*WHAT YOU WILL DO*: Scan the records below. List lines holding "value".
=======
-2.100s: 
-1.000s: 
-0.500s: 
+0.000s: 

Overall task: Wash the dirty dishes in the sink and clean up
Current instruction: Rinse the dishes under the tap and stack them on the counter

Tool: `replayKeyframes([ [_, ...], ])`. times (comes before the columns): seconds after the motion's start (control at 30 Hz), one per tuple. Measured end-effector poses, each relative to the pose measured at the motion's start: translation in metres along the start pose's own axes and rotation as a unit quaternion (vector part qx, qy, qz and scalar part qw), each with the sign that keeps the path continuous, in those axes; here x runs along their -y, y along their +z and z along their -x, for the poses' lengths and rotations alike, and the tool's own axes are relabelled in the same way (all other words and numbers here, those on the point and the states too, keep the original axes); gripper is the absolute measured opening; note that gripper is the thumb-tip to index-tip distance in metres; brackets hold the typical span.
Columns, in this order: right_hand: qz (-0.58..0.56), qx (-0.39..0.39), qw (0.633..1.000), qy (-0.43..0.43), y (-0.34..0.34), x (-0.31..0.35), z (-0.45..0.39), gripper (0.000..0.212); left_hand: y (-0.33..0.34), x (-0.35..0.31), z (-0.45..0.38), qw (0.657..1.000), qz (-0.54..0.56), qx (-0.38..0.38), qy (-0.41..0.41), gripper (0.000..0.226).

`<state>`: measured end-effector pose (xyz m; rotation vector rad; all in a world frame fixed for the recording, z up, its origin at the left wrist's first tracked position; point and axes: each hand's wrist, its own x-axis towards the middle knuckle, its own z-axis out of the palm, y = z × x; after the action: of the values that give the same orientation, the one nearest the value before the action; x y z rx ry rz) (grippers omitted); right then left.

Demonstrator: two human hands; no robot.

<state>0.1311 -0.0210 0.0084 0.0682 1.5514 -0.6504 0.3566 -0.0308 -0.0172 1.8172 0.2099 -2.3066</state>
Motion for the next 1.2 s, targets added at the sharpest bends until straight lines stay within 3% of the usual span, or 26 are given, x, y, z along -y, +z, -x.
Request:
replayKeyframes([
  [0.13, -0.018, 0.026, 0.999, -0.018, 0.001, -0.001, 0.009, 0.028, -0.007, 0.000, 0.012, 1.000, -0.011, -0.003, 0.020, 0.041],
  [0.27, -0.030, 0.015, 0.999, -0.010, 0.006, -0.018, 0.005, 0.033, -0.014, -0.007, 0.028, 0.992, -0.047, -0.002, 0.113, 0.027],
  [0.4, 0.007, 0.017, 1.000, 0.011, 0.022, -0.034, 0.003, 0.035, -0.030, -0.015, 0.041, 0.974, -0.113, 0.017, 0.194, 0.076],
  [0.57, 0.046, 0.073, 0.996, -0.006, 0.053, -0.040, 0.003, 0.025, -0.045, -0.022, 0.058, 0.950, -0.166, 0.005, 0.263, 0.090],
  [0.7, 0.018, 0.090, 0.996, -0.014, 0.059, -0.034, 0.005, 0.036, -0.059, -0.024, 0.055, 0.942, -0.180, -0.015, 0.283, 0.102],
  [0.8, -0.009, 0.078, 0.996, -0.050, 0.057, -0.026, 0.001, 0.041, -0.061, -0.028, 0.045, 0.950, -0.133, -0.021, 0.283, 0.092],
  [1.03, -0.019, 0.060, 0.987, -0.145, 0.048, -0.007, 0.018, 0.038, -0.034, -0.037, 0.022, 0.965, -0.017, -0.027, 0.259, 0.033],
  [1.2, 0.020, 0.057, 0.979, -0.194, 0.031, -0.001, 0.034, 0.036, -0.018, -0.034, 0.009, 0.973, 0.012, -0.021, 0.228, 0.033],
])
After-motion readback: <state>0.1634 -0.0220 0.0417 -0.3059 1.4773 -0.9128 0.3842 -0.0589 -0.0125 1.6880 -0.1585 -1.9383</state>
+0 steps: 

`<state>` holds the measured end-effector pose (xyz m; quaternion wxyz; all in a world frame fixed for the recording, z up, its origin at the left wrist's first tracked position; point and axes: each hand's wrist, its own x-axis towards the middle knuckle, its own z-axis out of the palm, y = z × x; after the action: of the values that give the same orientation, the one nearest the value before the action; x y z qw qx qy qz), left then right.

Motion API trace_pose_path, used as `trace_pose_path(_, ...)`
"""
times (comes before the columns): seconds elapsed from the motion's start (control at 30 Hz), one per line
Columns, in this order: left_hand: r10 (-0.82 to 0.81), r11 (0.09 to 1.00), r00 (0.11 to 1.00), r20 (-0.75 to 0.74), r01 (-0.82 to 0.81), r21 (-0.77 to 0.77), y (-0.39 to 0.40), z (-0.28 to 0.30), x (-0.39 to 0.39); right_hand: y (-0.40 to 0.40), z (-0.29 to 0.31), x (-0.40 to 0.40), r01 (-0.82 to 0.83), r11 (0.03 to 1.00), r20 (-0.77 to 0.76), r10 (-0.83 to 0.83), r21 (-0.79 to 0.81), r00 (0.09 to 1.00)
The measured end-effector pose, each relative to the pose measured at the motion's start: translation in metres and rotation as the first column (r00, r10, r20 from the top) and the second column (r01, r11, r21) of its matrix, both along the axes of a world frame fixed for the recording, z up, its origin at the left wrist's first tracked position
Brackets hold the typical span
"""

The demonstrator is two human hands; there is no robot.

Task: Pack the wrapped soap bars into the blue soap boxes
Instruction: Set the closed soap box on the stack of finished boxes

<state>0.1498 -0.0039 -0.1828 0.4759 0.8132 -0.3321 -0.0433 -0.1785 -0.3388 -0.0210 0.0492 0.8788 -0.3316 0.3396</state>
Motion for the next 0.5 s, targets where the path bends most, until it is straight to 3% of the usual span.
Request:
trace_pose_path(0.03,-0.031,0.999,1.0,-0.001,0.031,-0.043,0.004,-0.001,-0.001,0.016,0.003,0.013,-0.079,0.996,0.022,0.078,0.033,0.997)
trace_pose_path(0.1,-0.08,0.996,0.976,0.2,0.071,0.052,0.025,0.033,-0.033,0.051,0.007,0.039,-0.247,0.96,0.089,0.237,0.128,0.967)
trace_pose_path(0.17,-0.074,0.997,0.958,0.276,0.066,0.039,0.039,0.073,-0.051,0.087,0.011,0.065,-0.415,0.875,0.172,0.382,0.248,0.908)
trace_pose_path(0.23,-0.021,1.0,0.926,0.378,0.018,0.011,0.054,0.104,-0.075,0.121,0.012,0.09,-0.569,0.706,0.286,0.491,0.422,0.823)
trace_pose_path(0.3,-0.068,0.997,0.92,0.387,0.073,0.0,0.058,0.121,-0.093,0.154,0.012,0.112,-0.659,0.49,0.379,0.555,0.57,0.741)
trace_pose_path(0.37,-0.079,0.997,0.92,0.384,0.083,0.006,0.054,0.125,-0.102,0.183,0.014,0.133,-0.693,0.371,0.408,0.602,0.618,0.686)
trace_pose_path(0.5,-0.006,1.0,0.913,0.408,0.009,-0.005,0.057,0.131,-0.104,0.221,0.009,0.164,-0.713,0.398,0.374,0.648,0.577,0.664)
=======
*PROBLEM SOLUTION*:
`<state>`: measured end-effector pose (xyz m; rotation vector rad; all in a world frame fixed for the recording, z up, its origin at the left wrist's first tracked position; point and axes: each hand's wrist, its own x-axis towards the middle knuckle, its own z-axis out of the palm, y = z × x; after the action: of the values that give the same orientation, the one nearest the value before the action; x y z rx ry rz) (grippers omitted); right then left.
`<state>` holds the measured end-effector pose (xyz m; quaternion wxyz; all in a world frame fixed for the recording, z up, its origin at the left wrist's first tracked position; point and axes: each hand's wrist, its own x-axis towards the middle knuckle, its own z-axis out of the palm, y = z × x; after the action: of the values that give the same orientation, the one nearest the value before the action; x y z qw qx qy qz), left then right.

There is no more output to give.